On First Aid Day 2014 (13 September), New Zealand Red Cross launched a first aid and emergency app. The app provides step-by-step information on how to respond to emergency situations specific to New Zealand.

=== Disaster management ===
New Zealand Red Cross has a network of emergency response volunteers in New Zealand who are taught how to react to different disasters and help New Zealanders in need. They work closely with the Ministry of Civil Defence and Emergency Management (MCDEM). There are currently 19 New Zealand Red Cross Disaster, Welfare and Support Teams (DWSTs), which are made up entirely of volunteers. These teams take part in disaster simulation exercises throughout New Zealand, such as earthquake or cyclone scenarios, to ensure they are prepared.

New Zealand Red Cross has responded to national disasters such as the Christchurch earthquakes, the Hawke's Bay earthquake, the Tangiwai disaster, the Wahine disaster and most recently the June 2015 floods.

=== Red Cross Shops ===
Red Cross Shops started during World War I, with the first shop opening in Cathedral Square on 1 June 1915. There are now 53 Red Cross shops in New Zealand, which are staffed by 1,400 volunteers. The shops sell second hand goods and all the money raised is used to fund New Zealand Red Cross operations.

=== Refugee services ===
New Zealand Red Cross members first sent goods to refugees overseas. The arrival of 733 Polish refugee children and 102 adults on 1 November 1944 was the first refugee resettlement programme the New Zealand Red Cross participated in. Since then, activities to welcome and support new settlers have been an ongoing feature of Red Cross efforts. In 2013, New Zealand Red Cross merged with Refugee Services. Each year around 750 refugees are welcomed to New Zealand through the United Nations Resettlement Programme. A 'Refugee of the Year' award was introduced to both promote the plight of refugees and award deserving people.

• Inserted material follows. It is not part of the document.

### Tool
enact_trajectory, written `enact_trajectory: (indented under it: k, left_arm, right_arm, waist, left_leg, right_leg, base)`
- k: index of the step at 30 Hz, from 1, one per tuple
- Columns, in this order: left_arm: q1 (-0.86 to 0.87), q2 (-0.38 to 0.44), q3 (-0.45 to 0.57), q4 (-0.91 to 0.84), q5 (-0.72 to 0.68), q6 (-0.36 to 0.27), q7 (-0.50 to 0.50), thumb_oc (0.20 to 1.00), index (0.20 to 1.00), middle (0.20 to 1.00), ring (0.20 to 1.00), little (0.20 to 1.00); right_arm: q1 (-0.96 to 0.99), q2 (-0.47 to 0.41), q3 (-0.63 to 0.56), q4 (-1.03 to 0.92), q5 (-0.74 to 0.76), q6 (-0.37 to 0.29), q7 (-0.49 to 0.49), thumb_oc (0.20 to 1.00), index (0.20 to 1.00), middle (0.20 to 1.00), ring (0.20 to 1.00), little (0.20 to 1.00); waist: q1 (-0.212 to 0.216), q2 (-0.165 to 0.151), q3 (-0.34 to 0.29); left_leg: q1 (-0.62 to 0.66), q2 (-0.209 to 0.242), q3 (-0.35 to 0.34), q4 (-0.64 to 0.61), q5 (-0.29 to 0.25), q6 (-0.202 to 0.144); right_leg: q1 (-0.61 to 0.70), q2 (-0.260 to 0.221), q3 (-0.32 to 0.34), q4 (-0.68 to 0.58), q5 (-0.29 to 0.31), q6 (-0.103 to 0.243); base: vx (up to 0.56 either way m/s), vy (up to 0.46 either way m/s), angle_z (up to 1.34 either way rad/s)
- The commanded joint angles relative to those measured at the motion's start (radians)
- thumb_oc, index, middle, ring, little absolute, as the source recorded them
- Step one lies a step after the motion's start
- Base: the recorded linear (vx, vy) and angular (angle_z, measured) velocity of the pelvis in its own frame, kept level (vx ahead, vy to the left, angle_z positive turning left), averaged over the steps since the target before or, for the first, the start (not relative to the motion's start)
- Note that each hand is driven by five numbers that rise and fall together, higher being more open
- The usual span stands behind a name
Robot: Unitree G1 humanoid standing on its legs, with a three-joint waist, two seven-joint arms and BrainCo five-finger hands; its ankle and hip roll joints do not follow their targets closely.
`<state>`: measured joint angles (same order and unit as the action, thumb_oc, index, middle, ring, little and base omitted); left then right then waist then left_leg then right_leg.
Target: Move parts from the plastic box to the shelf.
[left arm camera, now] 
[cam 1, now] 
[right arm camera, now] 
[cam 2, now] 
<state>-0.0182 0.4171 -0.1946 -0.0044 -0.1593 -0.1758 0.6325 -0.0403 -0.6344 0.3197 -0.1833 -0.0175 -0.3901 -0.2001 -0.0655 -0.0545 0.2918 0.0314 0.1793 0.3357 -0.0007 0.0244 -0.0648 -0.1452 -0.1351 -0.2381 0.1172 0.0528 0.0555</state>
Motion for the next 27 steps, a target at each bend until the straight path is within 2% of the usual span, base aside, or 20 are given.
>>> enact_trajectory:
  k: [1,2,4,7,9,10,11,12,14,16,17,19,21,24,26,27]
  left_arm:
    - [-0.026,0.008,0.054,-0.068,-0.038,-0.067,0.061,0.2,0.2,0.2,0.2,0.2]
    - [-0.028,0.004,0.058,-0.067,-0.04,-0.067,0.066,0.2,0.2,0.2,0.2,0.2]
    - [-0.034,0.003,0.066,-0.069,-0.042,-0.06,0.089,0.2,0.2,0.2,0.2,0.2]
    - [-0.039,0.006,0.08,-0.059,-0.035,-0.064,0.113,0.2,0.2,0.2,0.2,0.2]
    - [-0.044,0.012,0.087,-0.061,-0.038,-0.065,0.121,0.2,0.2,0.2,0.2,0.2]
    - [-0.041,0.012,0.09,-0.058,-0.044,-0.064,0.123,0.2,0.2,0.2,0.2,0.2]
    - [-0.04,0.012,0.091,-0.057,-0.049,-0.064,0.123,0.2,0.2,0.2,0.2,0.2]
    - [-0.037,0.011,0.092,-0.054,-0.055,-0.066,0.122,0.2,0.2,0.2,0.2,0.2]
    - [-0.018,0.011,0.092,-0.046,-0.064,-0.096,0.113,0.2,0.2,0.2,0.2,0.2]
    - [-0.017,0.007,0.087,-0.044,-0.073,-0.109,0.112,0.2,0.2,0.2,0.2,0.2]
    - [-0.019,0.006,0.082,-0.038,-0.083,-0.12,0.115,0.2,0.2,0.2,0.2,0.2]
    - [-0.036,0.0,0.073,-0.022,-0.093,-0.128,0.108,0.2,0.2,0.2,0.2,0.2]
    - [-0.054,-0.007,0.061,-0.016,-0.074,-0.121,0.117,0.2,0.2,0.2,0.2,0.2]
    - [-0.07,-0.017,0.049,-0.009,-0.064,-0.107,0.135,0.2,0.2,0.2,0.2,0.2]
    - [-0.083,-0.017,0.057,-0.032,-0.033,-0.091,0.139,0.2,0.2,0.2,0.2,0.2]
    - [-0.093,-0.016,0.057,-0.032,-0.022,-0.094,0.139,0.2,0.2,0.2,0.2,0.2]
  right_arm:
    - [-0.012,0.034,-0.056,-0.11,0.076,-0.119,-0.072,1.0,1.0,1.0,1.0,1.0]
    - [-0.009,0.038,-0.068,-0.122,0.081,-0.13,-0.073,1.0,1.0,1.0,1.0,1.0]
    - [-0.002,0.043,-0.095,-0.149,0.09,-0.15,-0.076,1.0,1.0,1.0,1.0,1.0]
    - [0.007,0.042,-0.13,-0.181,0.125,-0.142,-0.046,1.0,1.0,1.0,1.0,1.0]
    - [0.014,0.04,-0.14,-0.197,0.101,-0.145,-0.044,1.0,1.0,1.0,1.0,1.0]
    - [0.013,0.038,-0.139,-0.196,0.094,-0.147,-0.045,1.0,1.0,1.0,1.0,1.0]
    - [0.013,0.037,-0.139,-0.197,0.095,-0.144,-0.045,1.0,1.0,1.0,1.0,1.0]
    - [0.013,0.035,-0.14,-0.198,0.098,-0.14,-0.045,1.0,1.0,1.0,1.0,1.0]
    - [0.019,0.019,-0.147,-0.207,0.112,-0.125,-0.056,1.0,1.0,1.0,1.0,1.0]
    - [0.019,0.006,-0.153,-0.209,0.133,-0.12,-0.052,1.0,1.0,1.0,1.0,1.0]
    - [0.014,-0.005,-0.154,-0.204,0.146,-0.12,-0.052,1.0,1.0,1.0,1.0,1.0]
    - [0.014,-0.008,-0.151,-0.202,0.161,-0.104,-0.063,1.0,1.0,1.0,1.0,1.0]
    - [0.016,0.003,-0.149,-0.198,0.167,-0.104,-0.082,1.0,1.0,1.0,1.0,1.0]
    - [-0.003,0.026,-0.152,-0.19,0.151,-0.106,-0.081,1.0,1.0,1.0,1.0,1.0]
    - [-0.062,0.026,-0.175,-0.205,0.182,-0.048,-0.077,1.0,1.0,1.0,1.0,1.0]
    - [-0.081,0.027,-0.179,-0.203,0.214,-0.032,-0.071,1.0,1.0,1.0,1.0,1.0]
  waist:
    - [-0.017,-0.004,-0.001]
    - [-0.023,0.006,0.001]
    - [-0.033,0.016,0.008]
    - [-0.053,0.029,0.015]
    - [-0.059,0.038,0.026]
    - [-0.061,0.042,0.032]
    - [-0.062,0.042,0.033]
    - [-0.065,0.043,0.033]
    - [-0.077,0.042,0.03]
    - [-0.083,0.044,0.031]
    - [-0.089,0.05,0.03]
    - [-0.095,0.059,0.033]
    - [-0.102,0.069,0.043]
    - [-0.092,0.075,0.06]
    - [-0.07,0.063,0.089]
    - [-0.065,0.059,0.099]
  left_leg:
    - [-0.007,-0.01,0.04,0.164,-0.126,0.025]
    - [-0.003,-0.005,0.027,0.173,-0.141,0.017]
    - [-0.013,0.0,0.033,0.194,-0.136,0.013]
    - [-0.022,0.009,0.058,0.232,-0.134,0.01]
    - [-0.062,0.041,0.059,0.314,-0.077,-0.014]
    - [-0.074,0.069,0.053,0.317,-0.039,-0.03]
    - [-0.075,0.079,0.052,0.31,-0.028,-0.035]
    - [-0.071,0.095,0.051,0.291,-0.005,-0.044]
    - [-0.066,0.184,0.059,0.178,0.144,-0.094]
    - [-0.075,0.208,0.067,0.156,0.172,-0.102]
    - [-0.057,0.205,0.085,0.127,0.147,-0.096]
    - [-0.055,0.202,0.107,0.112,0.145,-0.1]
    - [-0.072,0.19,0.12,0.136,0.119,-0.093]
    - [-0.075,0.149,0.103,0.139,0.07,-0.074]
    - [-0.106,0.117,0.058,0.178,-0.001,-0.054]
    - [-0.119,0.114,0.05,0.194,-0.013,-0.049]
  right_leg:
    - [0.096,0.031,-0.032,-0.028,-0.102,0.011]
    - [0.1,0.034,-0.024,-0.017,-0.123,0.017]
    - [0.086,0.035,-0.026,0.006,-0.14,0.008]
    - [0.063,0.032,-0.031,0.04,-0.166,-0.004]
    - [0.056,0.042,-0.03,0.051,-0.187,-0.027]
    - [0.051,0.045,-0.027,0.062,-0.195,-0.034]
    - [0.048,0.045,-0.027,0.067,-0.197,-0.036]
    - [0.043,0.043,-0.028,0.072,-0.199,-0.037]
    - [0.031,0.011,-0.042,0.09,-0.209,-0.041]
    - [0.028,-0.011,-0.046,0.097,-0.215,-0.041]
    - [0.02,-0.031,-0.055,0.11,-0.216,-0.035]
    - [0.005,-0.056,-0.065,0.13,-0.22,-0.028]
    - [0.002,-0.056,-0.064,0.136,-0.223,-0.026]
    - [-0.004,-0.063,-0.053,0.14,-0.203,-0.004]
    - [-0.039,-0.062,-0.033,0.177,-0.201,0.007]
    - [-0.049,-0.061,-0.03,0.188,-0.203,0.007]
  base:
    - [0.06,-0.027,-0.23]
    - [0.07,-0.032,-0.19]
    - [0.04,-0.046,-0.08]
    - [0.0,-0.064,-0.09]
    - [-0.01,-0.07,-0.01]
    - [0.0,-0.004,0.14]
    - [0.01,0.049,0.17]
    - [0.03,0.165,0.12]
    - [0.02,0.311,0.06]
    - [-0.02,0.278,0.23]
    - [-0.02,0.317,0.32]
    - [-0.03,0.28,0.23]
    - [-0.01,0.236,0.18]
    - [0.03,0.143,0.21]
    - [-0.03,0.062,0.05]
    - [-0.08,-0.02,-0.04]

New Zealand Red Cross, which has a contract with the government, is the primary agency supporting quota refugees in New Zealand. They provide core resettlement services in Auckland, Hamilton, Palmerston North, Wellington and Nelson. A new programme called Pathways to Employment was started by New Zealand Red Cross in 2014 to help people with refugee backgrounds find work and reach their career goals.

=== Red Cross Red Crescent Movement ===
New Zealand Red Cross is part of the largest humanitarian organisation in the world, the International Federation of the Red Cross/Red Crescent (IFRC). The International Red Cross and Red Crescent Movement has more than 97 million volunteers worldwide.